* [The problem]: Everything from the first line below through the line with "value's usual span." is to be transcribed exactly, and nothing past it.

* [Information supplied]:
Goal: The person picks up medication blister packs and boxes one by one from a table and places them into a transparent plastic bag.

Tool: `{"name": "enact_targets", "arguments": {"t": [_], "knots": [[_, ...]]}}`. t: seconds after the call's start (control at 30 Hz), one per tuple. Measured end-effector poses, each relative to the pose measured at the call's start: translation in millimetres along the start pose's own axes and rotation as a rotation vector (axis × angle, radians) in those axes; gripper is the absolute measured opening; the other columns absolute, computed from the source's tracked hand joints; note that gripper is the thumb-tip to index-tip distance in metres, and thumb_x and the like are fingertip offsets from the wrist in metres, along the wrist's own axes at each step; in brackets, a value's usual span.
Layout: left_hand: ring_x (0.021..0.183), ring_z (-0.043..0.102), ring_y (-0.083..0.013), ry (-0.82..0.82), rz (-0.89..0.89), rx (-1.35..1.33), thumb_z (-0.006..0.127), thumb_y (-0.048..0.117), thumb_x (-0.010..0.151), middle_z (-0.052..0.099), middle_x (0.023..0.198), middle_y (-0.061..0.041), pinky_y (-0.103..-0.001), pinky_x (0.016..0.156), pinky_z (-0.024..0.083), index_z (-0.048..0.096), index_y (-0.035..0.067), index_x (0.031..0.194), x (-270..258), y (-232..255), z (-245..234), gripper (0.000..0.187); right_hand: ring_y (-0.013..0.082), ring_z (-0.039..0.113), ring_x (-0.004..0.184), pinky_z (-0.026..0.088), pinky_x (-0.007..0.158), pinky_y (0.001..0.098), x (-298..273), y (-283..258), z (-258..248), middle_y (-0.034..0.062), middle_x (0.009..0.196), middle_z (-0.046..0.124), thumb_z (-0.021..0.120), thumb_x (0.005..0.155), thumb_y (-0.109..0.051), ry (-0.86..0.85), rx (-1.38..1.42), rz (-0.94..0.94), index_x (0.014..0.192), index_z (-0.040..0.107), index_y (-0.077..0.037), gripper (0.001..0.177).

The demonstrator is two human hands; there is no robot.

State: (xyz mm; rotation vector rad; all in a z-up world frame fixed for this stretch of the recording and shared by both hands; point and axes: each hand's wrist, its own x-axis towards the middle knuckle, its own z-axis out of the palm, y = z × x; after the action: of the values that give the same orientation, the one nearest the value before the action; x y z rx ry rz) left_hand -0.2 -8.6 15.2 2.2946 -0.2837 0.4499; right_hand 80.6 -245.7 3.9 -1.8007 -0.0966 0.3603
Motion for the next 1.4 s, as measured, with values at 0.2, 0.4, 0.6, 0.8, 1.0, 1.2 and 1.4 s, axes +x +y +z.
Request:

* [Answer to this problem]:
Goal: The person picks up medication blister packs and boxes one by one from a table and places them into a transparent plastic bag.

Tool: `{"name": "enact_targets", "arguments": {"t": [_], "knots": [[_, ...]]}}`. t: seconds after the call's start (control at 30 Hz), one per tuple. Measured end-effector poses, each relative to the pose measured at the call's start: translation in millimetres along the start pose's own axes and rotation as a rotation vector (axis × angle, radians) in those axes; gripper is the absolute measured opening; the other columns absolute, computed from the source's tracked hand joints; note that gripper is the thumb-tip to index-tip distance in metres, and thumb_x and the like are fingertip offsets from the wrist in metres, along the wrist's own axes at each step; in brackets, a value's usual span.

This output is complete.